Nothing should appear in the answer except the line containing "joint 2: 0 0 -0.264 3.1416" and the lines following it through the end of the listing, each given exactly.

#### DATA ####

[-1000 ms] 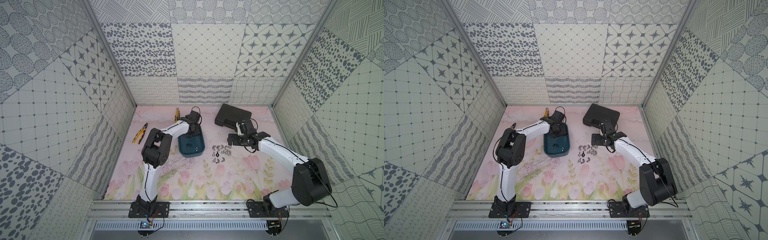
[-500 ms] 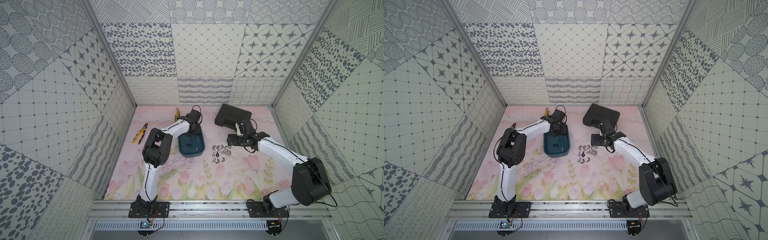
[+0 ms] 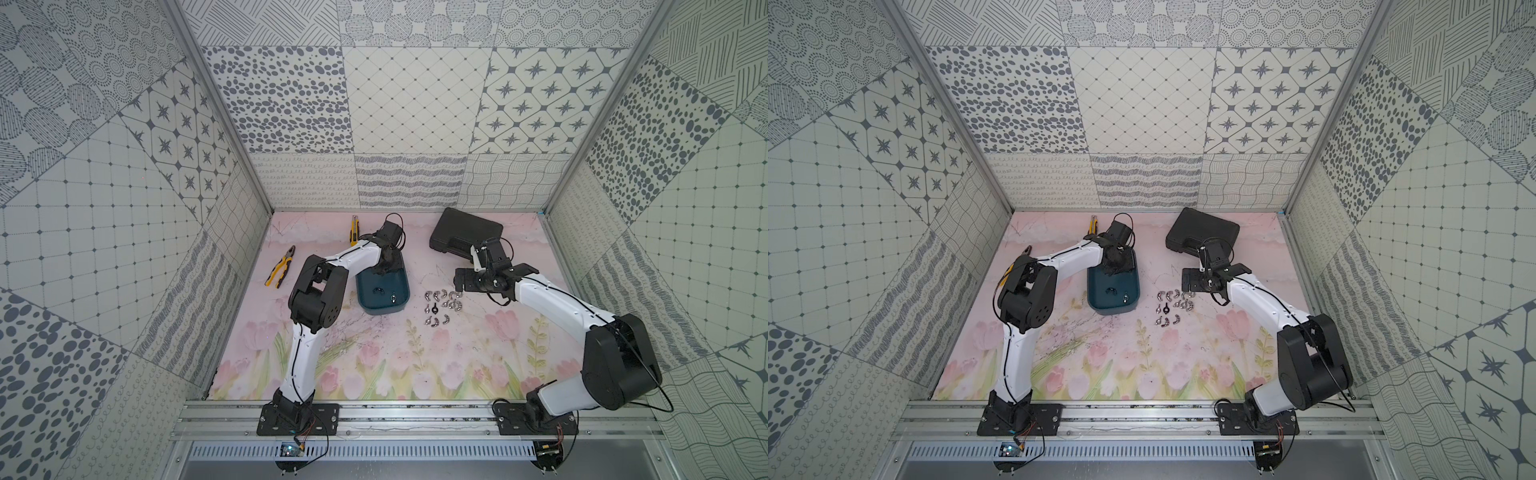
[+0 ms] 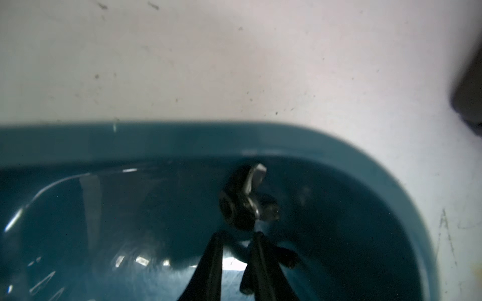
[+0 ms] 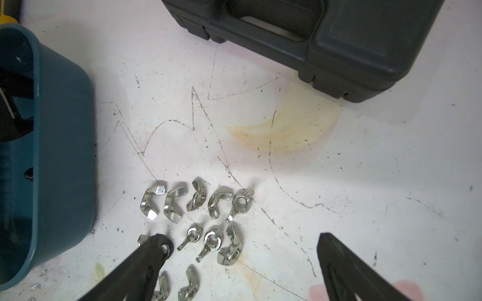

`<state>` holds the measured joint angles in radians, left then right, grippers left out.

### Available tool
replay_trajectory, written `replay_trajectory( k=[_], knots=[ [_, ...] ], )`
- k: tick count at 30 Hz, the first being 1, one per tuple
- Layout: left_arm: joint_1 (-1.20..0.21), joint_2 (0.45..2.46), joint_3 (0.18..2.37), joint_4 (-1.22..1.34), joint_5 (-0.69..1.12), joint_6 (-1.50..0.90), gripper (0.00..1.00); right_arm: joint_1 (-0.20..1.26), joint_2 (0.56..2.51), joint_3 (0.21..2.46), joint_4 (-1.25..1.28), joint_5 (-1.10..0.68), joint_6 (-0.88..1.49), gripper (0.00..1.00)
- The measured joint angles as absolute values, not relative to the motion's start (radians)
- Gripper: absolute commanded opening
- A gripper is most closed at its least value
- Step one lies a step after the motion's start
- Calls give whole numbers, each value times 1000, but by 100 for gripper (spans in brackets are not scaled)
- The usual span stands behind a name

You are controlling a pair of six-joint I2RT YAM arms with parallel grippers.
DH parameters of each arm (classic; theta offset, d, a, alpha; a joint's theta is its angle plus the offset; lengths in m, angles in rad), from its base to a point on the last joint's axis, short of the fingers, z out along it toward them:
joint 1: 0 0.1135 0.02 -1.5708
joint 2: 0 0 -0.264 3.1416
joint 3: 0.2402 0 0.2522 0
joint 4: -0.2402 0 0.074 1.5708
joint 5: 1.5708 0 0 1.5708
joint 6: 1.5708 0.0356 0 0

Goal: Take out the wing nut from the storage box
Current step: Pick up the wing nut from the storage box.

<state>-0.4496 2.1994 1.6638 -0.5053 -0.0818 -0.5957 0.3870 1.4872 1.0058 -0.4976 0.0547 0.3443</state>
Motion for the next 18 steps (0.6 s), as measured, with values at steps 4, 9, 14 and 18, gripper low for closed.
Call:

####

EXERCISE RESULT:
joint 2: 0 0 -0.264 3.1416
joint 3: 0.2402 0 0.2522 0
joint 4: -0.2402 0 0.074 1.5708
joint 5: 1.5708 0 0 1.5708
joint 6: 1.5708 0.0356 0 0

Goal: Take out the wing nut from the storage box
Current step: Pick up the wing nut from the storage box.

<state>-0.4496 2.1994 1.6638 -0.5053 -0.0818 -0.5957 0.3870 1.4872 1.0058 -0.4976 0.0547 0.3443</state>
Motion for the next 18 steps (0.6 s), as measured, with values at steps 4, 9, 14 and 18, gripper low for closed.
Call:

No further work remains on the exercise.